Duke restrained from shaking his head at this latest ploy of hers. And yet he had gone along with it, wearing his best Sunday white shirt and only that morning even suffering her to clip with the kitchen scissors the overly long hair at his nape and in front of his ears.
She had tugged him down onto one of the mismatched kitchen chairs and begun shearing him like a sheep. “A woman of Charlotte’s ilk will be wanting a clean-cut man, not a lion with a messy mane like yuirs.”
She had no idea, as she circled him, how her small breasts had been poking his bicep like branding irons. “And while we’re at it, Duke McClellan, no five o-clock shadow at this afternoon’s table.”
“And while we’re at it, Romy Sonnenschein,” he’d gruffed, “remove all your stockings you hung up to dry in my bathroom.”
The sight of her damp and holey stockings and knitted underwear were an intimacy as unsettling as the tawny tuft he glimpsed beneath her uplifted arm as she ruffled fingers through his freshly shorn hair for a finished effect. Ridiculous, but his pulse leapt madly at the sight.

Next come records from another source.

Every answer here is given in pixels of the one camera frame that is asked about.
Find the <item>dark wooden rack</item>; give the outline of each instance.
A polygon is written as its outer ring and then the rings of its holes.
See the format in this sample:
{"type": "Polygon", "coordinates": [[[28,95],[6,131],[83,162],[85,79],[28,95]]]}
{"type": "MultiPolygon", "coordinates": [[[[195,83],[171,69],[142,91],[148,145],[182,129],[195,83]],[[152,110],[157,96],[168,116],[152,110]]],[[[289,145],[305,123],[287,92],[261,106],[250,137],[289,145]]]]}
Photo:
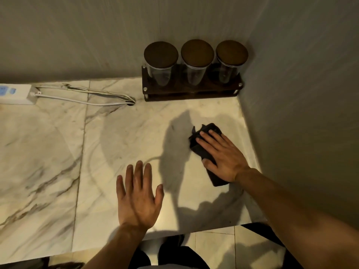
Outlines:
{"type": "Polygon", "coordinates": [[[202,81],[197,86],[188,83],[185,67],[176,64],[172,68],[171,80],[166,86],[160,86],[152,79],[147,69],[142,67],[142,92],[145,101],[168,101],[184,99],[203,99],[236,96],[244,87],[238,74],[229,83],[222,84],[218,79],[219,64],[214,63],[207,68],[202,81]]]}

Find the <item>jar lid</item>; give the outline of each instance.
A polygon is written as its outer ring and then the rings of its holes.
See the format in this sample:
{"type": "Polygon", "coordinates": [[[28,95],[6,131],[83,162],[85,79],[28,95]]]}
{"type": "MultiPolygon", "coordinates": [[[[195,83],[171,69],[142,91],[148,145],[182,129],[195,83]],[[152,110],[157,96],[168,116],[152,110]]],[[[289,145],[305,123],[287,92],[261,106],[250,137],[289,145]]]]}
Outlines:
{"type": "Polygon", "coordinates": [[[151,67],[165,69],[176,64],[178,51],[168,42],[156,41],[146,47],[143,56],[151,67]]]}
{"type": "Polygon", "coordinates": [[[248,51],[244,45],[235,40],[225,40],[217,45],[217,58],[230,66],[240,66],[248,59],[248,51]]]}
{"type": "Polygon", "coordinates": [[[201,39],[192,39],[183,44],[181,56],[187,65],[203,68],[212,63],[214,51],[208,42],[201,39]]]}

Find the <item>marble countertop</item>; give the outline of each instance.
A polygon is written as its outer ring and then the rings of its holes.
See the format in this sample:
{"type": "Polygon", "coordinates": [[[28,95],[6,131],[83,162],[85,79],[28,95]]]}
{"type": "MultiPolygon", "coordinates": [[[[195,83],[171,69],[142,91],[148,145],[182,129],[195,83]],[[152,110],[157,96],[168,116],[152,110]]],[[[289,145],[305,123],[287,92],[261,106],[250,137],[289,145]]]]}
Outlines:
{"type": "Polygon", "coordinates": [[[126,93],[137,103],[98,107],[39,98],[34,106],[0,105],[0,264],[105,245],[118,227],[116,176],[137,160],[152,164],[153,188],[163,183],[165,191],[145,239],[263,219],[237,185],[213,187],[189,150],[192,127],[213,122],[258,168],[236,97],[145,102],[141,78],[67,83],[126,93]]]}

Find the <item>blue sticker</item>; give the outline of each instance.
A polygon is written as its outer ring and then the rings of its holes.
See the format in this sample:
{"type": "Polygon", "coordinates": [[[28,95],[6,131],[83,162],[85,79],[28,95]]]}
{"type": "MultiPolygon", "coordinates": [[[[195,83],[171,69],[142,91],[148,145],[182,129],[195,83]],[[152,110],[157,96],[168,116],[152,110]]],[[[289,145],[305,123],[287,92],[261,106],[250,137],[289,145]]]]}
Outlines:
{"type": "Polygon", "coordinates": [[[0,86],[0,96],[4,96],[8,89],[8,86],[0,86]]]}

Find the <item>gray wall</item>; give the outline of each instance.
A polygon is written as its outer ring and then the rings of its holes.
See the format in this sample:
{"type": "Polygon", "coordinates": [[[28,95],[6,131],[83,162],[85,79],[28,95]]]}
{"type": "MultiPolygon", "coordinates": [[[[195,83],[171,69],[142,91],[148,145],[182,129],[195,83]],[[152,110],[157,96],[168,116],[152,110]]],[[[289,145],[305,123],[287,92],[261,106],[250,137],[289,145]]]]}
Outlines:
{"type": "Polygon", "coordinates": [[[267,0],[1,0],[0,82],[140,76],[151,42],[245,43],[267,0]]]}
{"type": "Polygon", "coordinates": [[[359,0],[270,0],[240,101],[265,174],[359,227],[359,0]]]}

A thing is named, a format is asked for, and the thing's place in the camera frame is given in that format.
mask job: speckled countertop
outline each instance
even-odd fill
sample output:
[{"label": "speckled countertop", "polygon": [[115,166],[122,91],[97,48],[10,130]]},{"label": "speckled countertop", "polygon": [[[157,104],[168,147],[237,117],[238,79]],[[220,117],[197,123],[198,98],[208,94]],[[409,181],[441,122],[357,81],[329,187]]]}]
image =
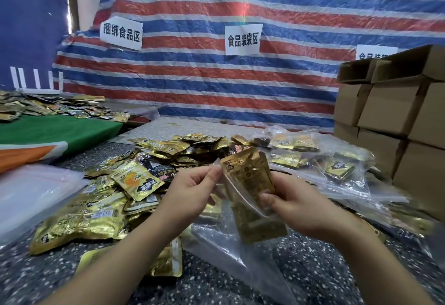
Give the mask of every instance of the speckled countertop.
[{"label": "speckled countertop", "polygon": [[[131,145],[105,142],[56,165],[84,170]],[[112,241],[70,243],[37,257],[28,255],[35,229],[0,251],[0,304],[33,304],[73,276],[83,253]],[[445,302],[445,277],[425,254],[389,239],[387,246],[424,285],[438,304]],[[331,245],[291,232],[271,251],[284,277],[307,292],[302,303],[362,304],[343,257]],[[128,304],[274,304],[267,296],[222,270],[183,252],[183,275],[146,278]]]}]

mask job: red white and blue tarp
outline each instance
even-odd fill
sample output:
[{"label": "red white and blue tarp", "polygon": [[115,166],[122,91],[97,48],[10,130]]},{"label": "red white and blue tarp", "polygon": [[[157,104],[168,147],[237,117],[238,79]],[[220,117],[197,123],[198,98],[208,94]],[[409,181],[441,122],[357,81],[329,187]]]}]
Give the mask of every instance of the red white and blue tarp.
[{"label": "red white and blue tarp", "polygon": [[[99,40],[143,23],[142,51]],[[224,26],[262,23],[260,54],[226,56]],[[338,66],[357,44],[445,44],[445,0],[101,0],[53,64],[65,90],[160,106],[161,116],[331,132]]]}]

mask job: stack of cardboard boxes
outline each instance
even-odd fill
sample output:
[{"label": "stack of cardboard boxes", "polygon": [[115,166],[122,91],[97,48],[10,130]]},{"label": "stack of cardboard boxes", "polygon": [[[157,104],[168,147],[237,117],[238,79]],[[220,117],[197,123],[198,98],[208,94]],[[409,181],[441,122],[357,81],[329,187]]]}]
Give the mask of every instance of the stack of cardboard boxes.
[{"label": "stack of cardboard boxes", "polygon": [[367,148],[376,167],[445,221],[445,47],[343,63],[334,135]]}]

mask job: blue wall
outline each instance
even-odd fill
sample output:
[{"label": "blue wall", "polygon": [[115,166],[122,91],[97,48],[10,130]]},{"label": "blue wall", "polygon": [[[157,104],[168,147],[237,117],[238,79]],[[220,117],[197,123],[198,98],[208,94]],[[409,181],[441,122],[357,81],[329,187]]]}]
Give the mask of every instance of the blue wall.
[{"label": "blue wall", "polygon": [[0,1],[0,90],[13,89],[10,66],[22,67],[33,82],[37,68],[48,88],[55,49],[67,34],[67,0]]}]

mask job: white paper sign
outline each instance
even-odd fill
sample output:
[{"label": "white paper sign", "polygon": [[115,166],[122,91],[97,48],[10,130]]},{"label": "white paper sign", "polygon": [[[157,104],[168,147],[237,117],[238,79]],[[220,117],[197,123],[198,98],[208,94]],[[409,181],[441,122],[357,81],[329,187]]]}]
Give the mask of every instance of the white paper sign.
[{"label": "white paper sign", "polygon": [[101,23],[101,41],[142,50],[142,23],[134,20],[112,17]]},{"label": "white paper sign", "polygon": [[259,53],[262,24],[224,27],[226,55],[254,55]]},{"label": "white paper sign", "polygon": [[398,48],[382,45],[357,45],[356,60],[365,58],[383,58],[397,53]]}]

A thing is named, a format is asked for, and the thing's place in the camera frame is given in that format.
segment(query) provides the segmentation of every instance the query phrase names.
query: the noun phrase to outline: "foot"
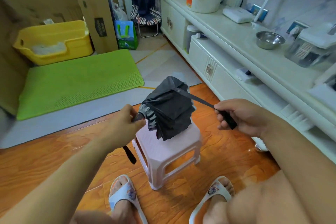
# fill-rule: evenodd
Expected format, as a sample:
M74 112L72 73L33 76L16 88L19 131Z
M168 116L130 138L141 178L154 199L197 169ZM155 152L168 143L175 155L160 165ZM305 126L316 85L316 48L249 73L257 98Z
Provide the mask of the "foot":
M125 176L121 176L118 181L116 181L114 187L112 188L111 195L116 193L122 186L128 182ZM127 223L136 224L133 212L132 204L128 200L120 200L114 207L114 211L111 214L111 218L115 223Z
M227 189L233 197L235 191L230 181L226 178L219 179L219 182ZM208 211L204 215L204 224L226 224L229 223L226 216L226 199L221 195L215 195L211 198Z

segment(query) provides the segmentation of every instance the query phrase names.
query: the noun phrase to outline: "metal bowl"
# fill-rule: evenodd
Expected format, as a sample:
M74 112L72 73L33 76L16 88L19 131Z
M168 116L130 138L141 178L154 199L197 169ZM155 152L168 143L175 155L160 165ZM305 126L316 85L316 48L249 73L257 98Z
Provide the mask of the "metal bowl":
M272 50L285 43L285 39L273 32L260 31L256 33L257 45L266 50Z

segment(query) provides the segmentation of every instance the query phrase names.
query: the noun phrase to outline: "power outlet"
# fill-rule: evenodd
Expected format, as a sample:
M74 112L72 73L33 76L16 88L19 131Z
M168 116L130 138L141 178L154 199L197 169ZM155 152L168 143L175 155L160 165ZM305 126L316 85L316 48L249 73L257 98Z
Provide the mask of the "power outlet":
M305 24L305 23L303 23L303 22L300 22L300 21L294 21L294 22L292 23L292 25L288 28L288 30L287 30L287 34L289 34L289 33L292 31L292 29L295 28L296 26L299 26L299 28L300 28L299 33L300 33L303 29L305 29L305 28L309 28L309 27L310 27L309 25L307 25L307 24Z
M252 6L252 8L250 9L249 12L250 12L251 14L253 14L253 15L257 15L257 14L259 13L260 9L261 9L260 6L254 4L254 5ZM263 22L263 20L265 19L267 13L268 13L268 10L264 9L264 11L263 11L262 14L260 15L258 21Z

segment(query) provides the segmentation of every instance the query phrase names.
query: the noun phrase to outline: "umbrella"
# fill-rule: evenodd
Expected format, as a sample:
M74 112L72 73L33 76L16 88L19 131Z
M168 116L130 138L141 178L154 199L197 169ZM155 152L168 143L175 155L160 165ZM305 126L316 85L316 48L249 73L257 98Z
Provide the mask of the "umbrella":
M157 139L162 138L166 141L173 138L191 124L191 114L196 110L192 100L214 108L212 104L187 91L188 86L185 83L173 76L168 76L141 103L139 112L133 121L147 119L148 129L156 130ZM237 126L227 112L219 112L231 129Z

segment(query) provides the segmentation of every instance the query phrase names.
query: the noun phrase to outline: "pink plastic stool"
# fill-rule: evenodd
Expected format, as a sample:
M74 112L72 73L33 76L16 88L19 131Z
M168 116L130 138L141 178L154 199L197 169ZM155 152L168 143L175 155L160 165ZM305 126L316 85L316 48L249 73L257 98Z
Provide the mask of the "pink plastic stool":
M191 125L185 131L167 141L163 141L162 138L157 139L156 131L149 131L147 125L138 131L136 137L147 159L148 167L142 157L136 140L133 139L132 143L153 190L158 190L170 176L181 171L193 162L197 164L201 159L200 149L202 137L200 130L193 122L191 122ZM166 166L189 151L194 151L194 155L191 159L170 173L165 174Z

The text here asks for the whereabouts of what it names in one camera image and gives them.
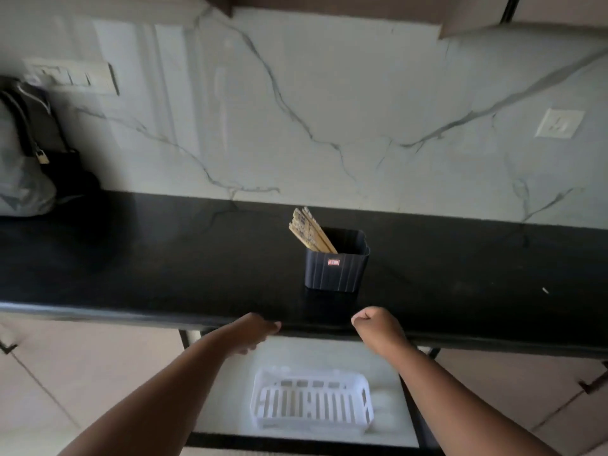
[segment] granite countertop
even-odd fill
[[[303,285],[293,206],[105,192],[0,219],[0,311],[182,328],[249,311],[284,334],[350,338],[387,307],[430,346],[608,357],[608,231],[312,208],[361,229],[358,294]]]

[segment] fist
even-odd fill
[[[382,307],[366,307],[353,315],[351,323],[365,345],[384,358],[409,344],[397,319]]]
[[[269,322],[261,315],[249,313],[217,331],[222,334],[228,355],[232,355],[246,354],[265,341],[266,337],[277,334],[279,329],[281,322]]]

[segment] white marble wall
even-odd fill
[[[257,9],[2,20],[0,72],[112,64],[119,97],[56,99],[107,189],[608,228],[607,39]],[[549,107],[587,112],[573,139],[534,137]]]

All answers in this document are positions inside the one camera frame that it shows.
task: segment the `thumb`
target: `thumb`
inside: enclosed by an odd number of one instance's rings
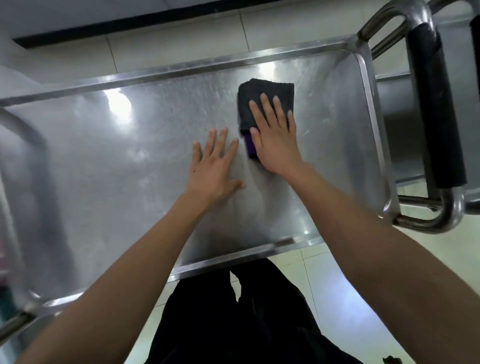
[[[230,180],[228,181],[228,192],[230,194],[234,193],[235,191],[239,190],[240,188],[245,188],[245,182],[241,180]]]
[[[257,128],[250,128],[250,134],[252,135],[253,144],[255,149],[259,150],[262,147],[262,137]]]

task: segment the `black handle grip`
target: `black handle grip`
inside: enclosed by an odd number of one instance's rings
[[[477,66],[477,82],[480,91],[480,15],[475,16],[470,22],[472,32],[473,52],[475,54],[475,65]]]
[[[440,35],[423,23],[406,41],[436,187],[462,186],[467,178]]]

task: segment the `black baseboard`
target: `black baseboard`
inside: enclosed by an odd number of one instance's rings
[[[219,0],[206,4],[190,6],[188,8],[166,10],[164,12],[133,16],[131,18],[57,30],[54,32],[36,34],[33,36],[23,36],[15,38],[14,41],[24,48],[40,47],[49,44],[66,42],[69,40],[141,28],[149,25],[190,19],[197,16],[241,9],[248,6],[266,4],[275,1],[279,0]]]

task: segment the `person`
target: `person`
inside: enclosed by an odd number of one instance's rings
[[[480,297],[416,241],[361,207],[302,160],[292,112],[261,96],[252,138],[264,167],[305,204],[345,277],[417,363],[478,363]],[[123,363],[200,218],[244,187],[229,180],[235,139],[210,130],[193,144],[186,190],[24,351],[19,364]],[[181,280],[166,303],[147,363],[359,363],[320,333],[301,293],[265,260]]]

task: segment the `finger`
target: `finger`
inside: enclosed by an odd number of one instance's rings
[[[276,119],[278,120],[278,125],[282,129],[287,129],[287,119],[285,118],[285,113],[282,109],[282,103],[278,96],[273,98],[273,106],[275,106]]]
[[[213,145],[215,143],[216,129],[212,128],[208,131],[207,144],[204,148],[204,158],[208,158],[212,154]]]
[[[257,123],[257,127],[260,132],[263,133],[268,130],[267,120],[265,120],[262,112],[258,108],[257,103],[253,100],[250,100],[248,106],[250,106],[250,111],[252,112],[253,118],[255,119],[255,122]]]
[[[293,112],[292,110],[289,110],[287,112],[287,118],[288,118],[288,125],[289,125],[289,131],[290,134],[297,139],[297,125],[295,123],[295,118],[293,117]]]
[[[215,147],[213,148],[212,156],[219,157],[222,154],[223,148],[225,147],[227,134],[228,134],[228,128],[223,128],[222,130],[220,130],[220,135],[216,140]]]
[[[239,140],[237,138],[233,139],[232,142],[230,143],[230,147],[228,147],[227,152],[225,153],[224,158],[228,161],[228,165],[233,161],[237,149],[239,147]]]
[[[192,146],[192,166],[200,162],[200,143],[194,142]]]
[[[229,194],[234,193],[235,191],[239,190],[240,188],[245,188],[247,185],[244,181],[241,180],[230,180],[228,181],[228,192]]]
[[[260,132],[257,130],[257,128],[250,128],[250,135],[252,136],[252,141],[255,145],[255,149],[259,150],[263,146],[262,136],[260,135]]]
[[[270,105],[270,101],[268,101],[267,95],[261,94],[260,101],[262,102],[262,106],[264,107],[268,125],[270,125],[271,128],[278,128],[278,121],[276,120],[275,112],[272,109],[272,105]]]

Come dinner time, one by one, he introduced the ranch hands to Charlotte and Clara. The eight-year-old, who, like her mother, wore eyeglasses, peered through their thick lenses at each of the men and settled on Romy, who was placing on the table a large wooden bowl heaped with steaming, mashed sweet potatoes.
“You’re the restless refugee?” Charlotte’s daughter blurted.
Romy, blushing as red as her headscarf, glanced from Clara to Charlotte, who also blushed.
“I shared with Clara about your escape from Germany,” Charlotte explained gently, “and the courage it must have taken, not knowing how to read or write in English proficiently.”
Those gaping teeth bestowed an infectious grin. “I dunna do that – read or write so good – in any of the seven languages I speak.”